The village of Rajoom in Jagargonda Block has been lying empty for more than four years. It was only a stone’s throwaway from Jagargonda police station – a kilometer away.
When the Salwa Judum started, Kunjam Suklu (35) s/o Bhutta and Lekam Budoo (55) s/o Oonga were allegedly killed by the Salwa Judum when they raided and burnt their village down. Both of them were killed in close quarters – one was stabbed and the other was suffocated. As their bodies were buried, all 35 families of Rajoom left the village to first live in Budgill for a year, then Meenagutta for two years and finally in Khammam for one year.
They left Budgill for a number of reasons, then they left Meenagutta for unspecified reasons.
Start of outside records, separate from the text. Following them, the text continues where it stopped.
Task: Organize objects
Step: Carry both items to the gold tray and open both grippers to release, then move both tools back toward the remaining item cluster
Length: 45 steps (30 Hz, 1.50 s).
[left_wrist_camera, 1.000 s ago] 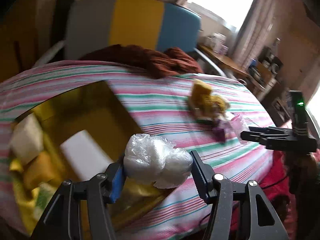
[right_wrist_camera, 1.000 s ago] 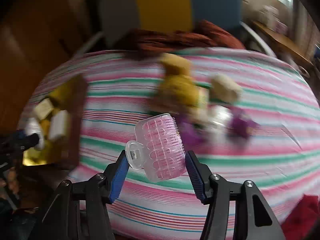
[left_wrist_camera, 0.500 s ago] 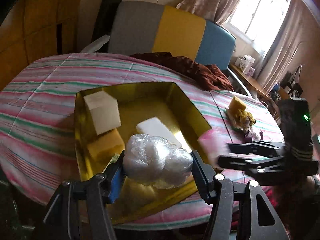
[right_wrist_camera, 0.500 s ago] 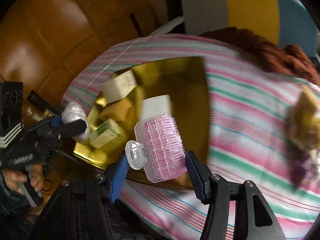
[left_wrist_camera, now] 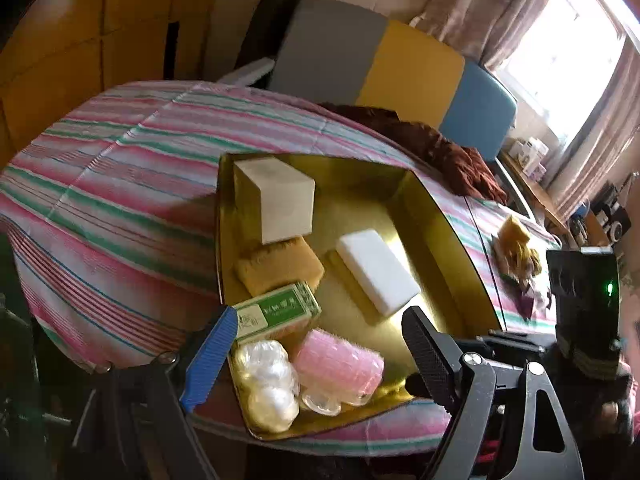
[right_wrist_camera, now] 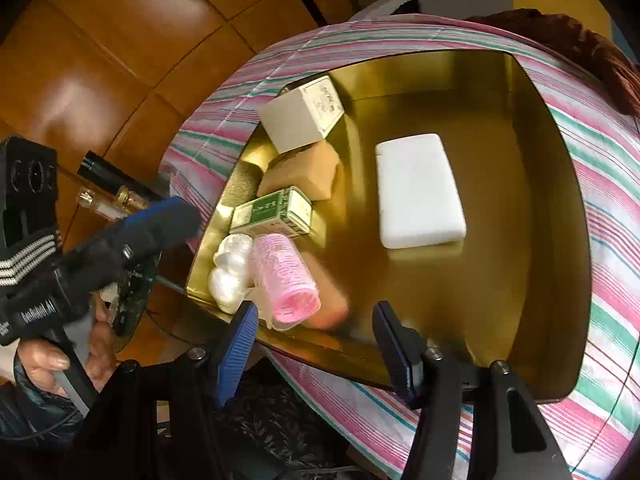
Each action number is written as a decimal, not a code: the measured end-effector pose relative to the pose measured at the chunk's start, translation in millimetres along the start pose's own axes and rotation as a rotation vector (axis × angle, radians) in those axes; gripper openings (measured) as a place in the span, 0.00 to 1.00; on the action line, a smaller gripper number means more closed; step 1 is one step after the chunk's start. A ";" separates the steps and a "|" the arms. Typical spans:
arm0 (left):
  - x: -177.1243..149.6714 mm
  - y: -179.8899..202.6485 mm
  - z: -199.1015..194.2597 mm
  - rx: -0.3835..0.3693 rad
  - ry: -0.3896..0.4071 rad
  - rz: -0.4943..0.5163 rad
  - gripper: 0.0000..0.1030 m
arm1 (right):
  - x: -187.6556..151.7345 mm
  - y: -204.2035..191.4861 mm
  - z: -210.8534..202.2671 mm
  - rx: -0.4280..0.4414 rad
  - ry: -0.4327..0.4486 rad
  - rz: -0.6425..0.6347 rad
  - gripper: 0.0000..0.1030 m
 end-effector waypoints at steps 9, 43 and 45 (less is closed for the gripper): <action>16.8 24.9 -9.0 0.078 0.084 0.055 0.88 | -0.3 19.3 -23.2 -0.217 0.115 0.035 0.58; 6.5 81.0 -15.9 0.275 0.236 0.258 0.98 | -7.0 61.9 -73.7 -0.450 0.355 0.160 0.69; 6.0 82.5 -15.9 0.278 0.237 0.266 0.98 | -7.7 62.9 -74.5 -0.449 0.357 0.162 0.69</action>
Point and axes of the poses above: each gripper's, at about its wrist camera, not at the fingertips, and z roughly the way its jaws point, y to its right, x to its top, the point moved 9 cm from there along z, roughly the way its jaws point, and after that the axes turned 12 degrees about -y, right-handed, at the moved point
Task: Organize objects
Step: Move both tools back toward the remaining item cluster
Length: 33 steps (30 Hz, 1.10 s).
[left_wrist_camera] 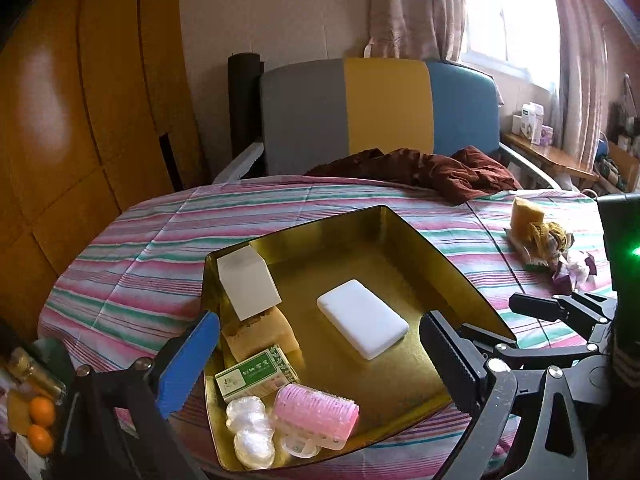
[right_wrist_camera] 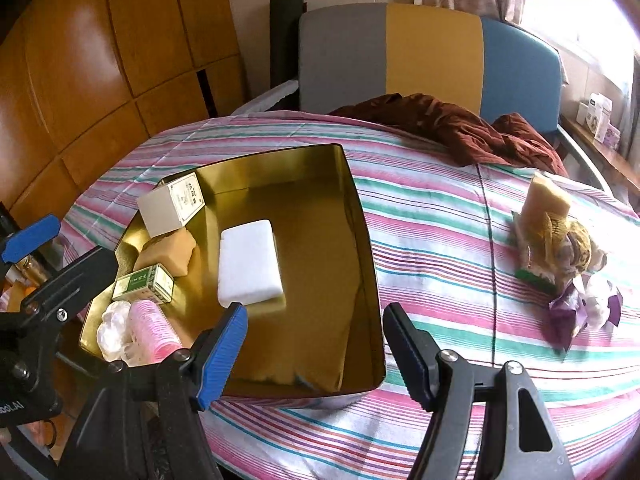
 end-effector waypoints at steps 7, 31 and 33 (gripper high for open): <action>-0.7 6.5 -0.6 0.002 0.001 0.023 0.98 | 0.1 6.5 -3.0 -0.004 0.008 0.014 0.69; 16.7 78.4 8.9 -0.124 -0.015 0.182 0.98 | -28.7 175.6 -21.2 -0.027 -0.103 0.407 0.69; 19.3 88.8 9.6 -0.142 -0.017 0.201 0.98 | -31.3 198.0 -28.1 -0.038 -0.105 0.452 0.69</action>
Point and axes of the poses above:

They finally ended up living as ‘coolies’ or landless labour at Khammam, moving to and fro, from the Godavari. A few days ago, in the first week of 2010, they decided to build four shacks, and plant four mango trees far into the reserve forest at Manguru mandal at Khammam. It was a ‘trial’ settlement, they were not going to take any chances. So when the forest department appears and tears their shack of wood and palmera leaves, there’s really no disappointment that they need to move again.
They move back to neighbouring villagers where they live at the charity of relatives. They start working as coolies again, for a piecemeal Rs.60 a day.
Along with them was Bhooska Madvi (name changed) of Millempalli, who was the only member of his village who was not dragged to a Salwa Judum camp at Jagargonda four years ago. He left his village to live in Dareli, and then had to leave again for unspecified reasons to only end up in Khammam, where he has lived as landless labour.
A few villagers were even asked to leave by the Maoists. 10 year-old Mangroo (name changed) from the village of Rasod was asked to leave his village after the Singaram encounter where 19 tribals were allegedly killed by the security forces. He left with his elder brother, his brother’s wife and his younger sister. He was asked to leave by his neighbours and by the Maoists for half his family (his father, two brothers, his sister and his sister’s husband and their two children) were forced to live in the Salwa Judum camp and have been living there for the last four years.
All the Internally Displaced Persons of Rajoom, Burgill, Kanchal, Jarapalli, Millempalli and Rasod had land in Chhattisgarh – all of them.
Mangroo’s IDP settlement in Khammam was even broken down four months ago by the forest officials and the local Koya from neighbouring villages of Rengagoom and Batalgoom who claimed that they built their shacks on their patta land. Two of the Gotti Koya IDPs – Madkam Gangaiah and Muchki Devaiah were even detained.
Yet CPM party worker and Sarpanch Payam Badraya of Kumargudem village helped them resettle at the same area after pointing out to the forest officials that the patta did not belong to anyone in Rengaboom or Batalboom. Similarly, Congress MLA Rega Kantarao helped free the two individuals from custody.
They returned to their settlement with no right to the jungle around them. They have no voter IDs, no ration cards, no access to a school and no handpump. Once upon a time, they had land.